What you should do
Everything from the first line of the entries below through the line holding "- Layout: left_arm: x" must be printed exactly as written.

● ● ● ● ●

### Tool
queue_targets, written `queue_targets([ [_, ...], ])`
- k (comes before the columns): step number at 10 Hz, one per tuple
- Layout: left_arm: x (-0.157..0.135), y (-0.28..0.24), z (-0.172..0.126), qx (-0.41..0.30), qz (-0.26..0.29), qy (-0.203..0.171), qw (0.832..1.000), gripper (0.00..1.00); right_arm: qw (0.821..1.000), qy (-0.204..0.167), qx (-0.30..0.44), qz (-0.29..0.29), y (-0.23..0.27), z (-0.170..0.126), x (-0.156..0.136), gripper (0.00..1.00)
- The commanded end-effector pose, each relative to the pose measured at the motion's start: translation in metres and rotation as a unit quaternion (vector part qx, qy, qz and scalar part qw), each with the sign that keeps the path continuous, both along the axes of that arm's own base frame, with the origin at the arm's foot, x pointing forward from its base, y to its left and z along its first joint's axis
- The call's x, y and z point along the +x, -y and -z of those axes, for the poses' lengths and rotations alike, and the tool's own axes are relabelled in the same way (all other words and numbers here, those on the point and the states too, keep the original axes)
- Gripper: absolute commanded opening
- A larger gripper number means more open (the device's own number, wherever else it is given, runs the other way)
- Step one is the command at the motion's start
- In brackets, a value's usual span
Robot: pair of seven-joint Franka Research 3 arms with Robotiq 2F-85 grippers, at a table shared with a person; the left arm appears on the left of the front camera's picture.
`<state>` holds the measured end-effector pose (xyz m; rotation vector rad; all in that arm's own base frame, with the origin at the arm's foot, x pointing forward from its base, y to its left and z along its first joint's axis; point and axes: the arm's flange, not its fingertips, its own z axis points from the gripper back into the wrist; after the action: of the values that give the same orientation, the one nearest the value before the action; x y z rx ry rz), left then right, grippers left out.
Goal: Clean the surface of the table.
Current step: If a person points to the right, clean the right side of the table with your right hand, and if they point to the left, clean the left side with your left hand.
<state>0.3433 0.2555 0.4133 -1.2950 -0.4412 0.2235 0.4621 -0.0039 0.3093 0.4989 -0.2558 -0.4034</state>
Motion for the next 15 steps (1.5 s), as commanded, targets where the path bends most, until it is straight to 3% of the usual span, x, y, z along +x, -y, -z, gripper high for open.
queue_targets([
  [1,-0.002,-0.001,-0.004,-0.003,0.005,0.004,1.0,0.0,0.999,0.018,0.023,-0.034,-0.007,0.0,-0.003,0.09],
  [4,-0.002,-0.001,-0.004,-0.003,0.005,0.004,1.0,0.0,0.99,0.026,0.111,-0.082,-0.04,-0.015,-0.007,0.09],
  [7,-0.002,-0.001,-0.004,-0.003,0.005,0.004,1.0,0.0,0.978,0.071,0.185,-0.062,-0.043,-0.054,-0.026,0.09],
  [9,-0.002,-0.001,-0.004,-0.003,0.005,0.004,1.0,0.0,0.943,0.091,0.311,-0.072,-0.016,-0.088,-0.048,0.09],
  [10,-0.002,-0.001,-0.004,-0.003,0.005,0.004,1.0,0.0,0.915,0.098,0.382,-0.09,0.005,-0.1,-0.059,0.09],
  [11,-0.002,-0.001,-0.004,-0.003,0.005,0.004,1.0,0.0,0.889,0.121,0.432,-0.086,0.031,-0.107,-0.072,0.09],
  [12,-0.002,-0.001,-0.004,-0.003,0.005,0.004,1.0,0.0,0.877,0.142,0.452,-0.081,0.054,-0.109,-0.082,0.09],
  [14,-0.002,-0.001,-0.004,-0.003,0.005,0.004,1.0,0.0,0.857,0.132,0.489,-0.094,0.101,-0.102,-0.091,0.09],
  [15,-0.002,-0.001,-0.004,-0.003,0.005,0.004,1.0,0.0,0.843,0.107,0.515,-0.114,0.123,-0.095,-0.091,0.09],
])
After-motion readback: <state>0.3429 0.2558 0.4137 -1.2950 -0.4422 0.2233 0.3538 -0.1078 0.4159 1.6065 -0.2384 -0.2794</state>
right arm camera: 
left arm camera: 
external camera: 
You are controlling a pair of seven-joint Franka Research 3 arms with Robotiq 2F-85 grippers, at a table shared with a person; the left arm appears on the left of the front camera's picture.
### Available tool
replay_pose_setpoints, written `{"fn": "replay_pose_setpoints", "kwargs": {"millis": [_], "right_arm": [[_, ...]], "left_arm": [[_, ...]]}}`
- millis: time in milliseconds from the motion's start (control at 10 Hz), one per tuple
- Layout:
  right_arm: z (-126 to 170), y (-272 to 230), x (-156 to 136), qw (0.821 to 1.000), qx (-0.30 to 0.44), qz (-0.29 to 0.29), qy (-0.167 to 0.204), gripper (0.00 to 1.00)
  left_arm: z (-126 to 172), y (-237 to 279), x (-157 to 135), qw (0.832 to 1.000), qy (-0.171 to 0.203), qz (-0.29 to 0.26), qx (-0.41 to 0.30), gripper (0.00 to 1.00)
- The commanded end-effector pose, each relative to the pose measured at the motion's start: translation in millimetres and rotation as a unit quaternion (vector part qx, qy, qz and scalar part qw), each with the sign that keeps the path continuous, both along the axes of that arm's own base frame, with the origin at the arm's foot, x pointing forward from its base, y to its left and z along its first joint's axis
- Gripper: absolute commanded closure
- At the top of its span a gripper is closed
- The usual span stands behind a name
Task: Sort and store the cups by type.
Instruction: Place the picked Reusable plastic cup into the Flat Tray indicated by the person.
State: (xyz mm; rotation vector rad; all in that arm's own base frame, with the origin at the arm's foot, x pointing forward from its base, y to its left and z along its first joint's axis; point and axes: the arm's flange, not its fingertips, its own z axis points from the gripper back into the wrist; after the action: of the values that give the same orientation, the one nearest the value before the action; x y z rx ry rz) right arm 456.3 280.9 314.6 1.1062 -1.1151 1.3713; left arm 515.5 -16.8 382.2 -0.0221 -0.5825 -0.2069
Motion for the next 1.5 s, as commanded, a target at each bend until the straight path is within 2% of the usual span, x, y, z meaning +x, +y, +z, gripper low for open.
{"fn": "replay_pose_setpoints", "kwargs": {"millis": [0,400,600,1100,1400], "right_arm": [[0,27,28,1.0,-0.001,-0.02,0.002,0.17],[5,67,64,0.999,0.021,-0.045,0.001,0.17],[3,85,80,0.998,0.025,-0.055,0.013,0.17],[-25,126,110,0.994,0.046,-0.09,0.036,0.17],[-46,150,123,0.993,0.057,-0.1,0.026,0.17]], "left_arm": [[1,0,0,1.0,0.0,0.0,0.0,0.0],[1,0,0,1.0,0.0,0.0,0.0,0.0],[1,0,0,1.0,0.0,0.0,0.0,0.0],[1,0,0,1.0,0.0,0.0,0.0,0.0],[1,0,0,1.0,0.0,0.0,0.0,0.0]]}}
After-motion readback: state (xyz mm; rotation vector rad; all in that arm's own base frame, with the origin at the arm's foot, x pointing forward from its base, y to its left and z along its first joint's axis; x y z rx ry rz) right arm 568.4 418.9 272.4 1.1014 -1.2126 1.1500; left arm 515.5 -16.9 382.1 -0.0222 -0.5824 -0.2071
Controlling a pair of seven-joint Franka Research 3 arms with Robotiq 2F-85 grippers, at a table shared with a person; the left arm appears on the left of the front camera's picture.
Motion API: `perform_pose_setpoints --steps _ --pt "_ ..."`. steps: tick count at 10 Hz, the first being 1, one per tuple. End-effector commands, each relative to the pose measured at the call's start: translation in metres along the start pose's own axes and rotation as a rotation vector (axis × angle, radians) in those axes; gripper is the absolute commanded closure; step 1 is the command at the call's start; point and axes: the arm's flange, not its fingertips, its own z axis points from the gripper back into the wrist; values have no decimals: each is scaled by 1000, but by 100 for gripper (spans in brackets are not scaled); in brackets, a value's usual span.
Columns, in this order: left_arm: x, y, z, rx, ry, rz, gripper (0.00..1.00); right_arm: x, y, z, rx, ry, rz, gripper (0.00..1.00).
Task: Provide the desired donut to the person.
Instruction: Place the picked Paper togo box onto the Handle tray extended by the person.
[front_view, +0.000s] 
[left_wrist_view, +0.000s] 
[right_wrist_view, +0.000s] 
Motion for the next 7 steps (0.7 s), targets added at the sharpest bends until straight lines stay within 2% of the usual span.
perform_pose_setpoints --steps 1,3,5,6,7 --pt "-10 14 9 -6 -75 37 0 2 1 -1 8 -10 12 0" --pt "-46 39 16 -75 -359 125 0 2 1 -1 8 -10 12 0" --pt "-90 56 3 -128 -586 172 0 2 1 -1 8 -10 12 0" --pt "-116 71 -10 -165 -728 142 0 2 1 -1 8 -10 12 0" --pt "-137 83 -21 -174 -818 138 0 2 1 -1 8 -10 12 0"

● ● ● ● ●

Your solution
### Tool
queue_targets, written `queue_targets([ [_, ...], ])`
- k (comes before the columns): step number at 10 Hz, one per tuple
- Layout: left_arm: x (-0.157..0.135), y (-0.28..0.24), z (-0.172..0.126), qx (-0.41..0.30), qz (-0.26..0.29), qy (-0.203..0.171), qw (0.832..1.000), gripper (0.00..1.00); right_arm: qw (0.821..1.000), qy (-0.204..0.167), qx (-0.30..0.44), qz (-0.29..0.29), y (-0.23..0.27), z (-0.170..0.126), x (-0.156..0.136), gripper (0.00..1.00)

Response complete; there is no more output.